Foregene es una de las empresas que utiliza la tecnología de PCR directa para la detección de ORF1ab, N, E yvariante linajes ácidos nucleicos en muestras de hisopos nasofaríngeos u orofaríngeos humanos, como el linaje SARS-CoV-2 B.1.1.7 (Reino Unido), el linaje B.1.351 (ZA), el linaje B.1.617 (IND) y el linaje P.1 (BR).

02  Reactivos necesarios para la PCR directa

Muestra de lisado

El lisado de muestra puede configurarlo usted mismo o comprarlo.La diferencia en la composición de diferentes marcas de lisado hará que la capacidad de lisis sea diferente, y luego el tiempo de lisis será ligeramente diferente.Por ejemplo, para la preparación de muestras de tejido animal, generalmente se recomienda una lisis de 30 minutos o durante la noche, y la solución de lisis para virus oscila entre 3 y 10 minutos.

Mezcla maestra de PCR

Se recomienda utilizar ADN polimerasa de arranque en caliente para mejorar la amplificación específica y aumentar la capacidad de amplificación.El núcleo de la PCR directa es una polimerasa altamente tolerante.

Eliminar o inhibir los componentes de la muestra que afectan la amplificación del ADN

Después de procesar la muestra con el lisado, se liberarán proteínas, lípidos y otros desechos celulares, estas sustancias inhibirán la reacción de PCR.Por lo tanto, la PCR directa requiere la adición de inhibidores de eliminación correspondientes para reducir la influencia de estos factores.

03  Una colección de cinco puntos de conocimiento de PCR directa

Primero, la tecnología Direct PCR es una tecnología de PCR directa para varias muestras biológicas.Bajo esta condición técnica, no hay necesidad de separar y extraer el ácido nucleico, usar directamente la muestra de tejido como objeto y agregar los cebadores del gen objetivo para realizar la reacción de PCR.
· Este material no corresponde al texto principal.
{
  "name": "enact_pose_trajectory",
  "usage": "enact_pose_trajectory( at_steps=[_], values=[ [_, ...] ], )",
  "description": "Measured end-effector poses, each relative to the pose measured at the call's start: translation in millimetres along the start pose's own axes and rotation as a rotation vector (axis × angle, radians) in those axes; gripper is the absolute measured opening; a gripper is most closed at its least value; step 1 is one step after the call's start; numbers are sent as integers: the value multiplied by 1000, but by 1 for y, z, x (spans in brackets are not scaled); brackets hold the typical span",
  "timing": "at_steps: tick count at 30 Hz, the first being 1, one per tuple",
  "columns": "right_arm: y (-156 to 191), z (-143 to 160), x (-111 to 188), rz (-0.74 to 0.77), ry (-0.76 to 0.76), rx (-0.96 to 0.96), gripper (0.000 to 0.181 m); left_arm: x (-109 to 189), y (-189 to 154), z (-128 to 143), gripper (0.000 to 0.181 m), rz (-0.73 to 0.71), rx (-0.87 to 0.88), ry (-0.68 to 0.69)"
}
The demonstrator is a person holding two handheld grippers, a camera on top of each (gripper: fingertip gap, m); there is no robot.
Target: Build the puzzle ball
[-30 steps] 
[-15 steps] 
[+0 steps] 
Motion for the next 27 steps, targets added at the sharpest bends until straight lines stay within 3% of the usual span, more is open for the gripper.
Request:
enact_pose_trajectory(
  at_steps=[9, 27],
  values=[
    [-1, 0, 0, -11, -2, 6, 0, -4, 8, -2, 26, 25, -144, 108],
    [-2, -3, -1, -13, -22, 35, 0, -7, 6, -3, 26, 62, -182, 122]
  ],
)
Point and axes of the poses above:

En segundo lugar, la tecnología Direct PCR no es solo una tecnología tradicional de amplificación de plantillas de ADN, sino que también incluye PCR de transcripción inversa de plantillas de ARN.

En tercer lugar, la tecnología de PCR directa no solo realiza directamente reacciones de PCR cualitativas de rutina en muestras de tejido, sino que también incluye reacciones de qPCR en tiempo real, lo que requiere que el sistema de reacción tenga una fuerte capacidad de interferencia contra la fluorescencia de fondo y que la fluorescencia endógena extinga la capacidad antagónica.

En cuarto lugar, las muestras a las que se dirige la tecnología de PCR directa solo necesitan la liberación de plantillas de ácido nucleico y no eliminan proteínas, polisacáridos, iones de sal, etc. que interfieren con la reacción de PCR.Lo que requiere que la polimerasa de ácido nucleico y la PCR Mix en el sistema de reacción tengan una excelente resistencia y adaptabilidad para garantizar la actividad enzimática y la precisión de replicación en condiciones complejas.

En quinto lugar, la muestra de tejido objetivo de la tecnología de PCR directa sin ningún tratamiento de enriquecimiento de ácido nucleico y la cantidad de plantilla es muy pequeña, lo que requiere que el sistema de reacción tenga una sensibilidad y una eficiencia de amplificación extremadamente altas.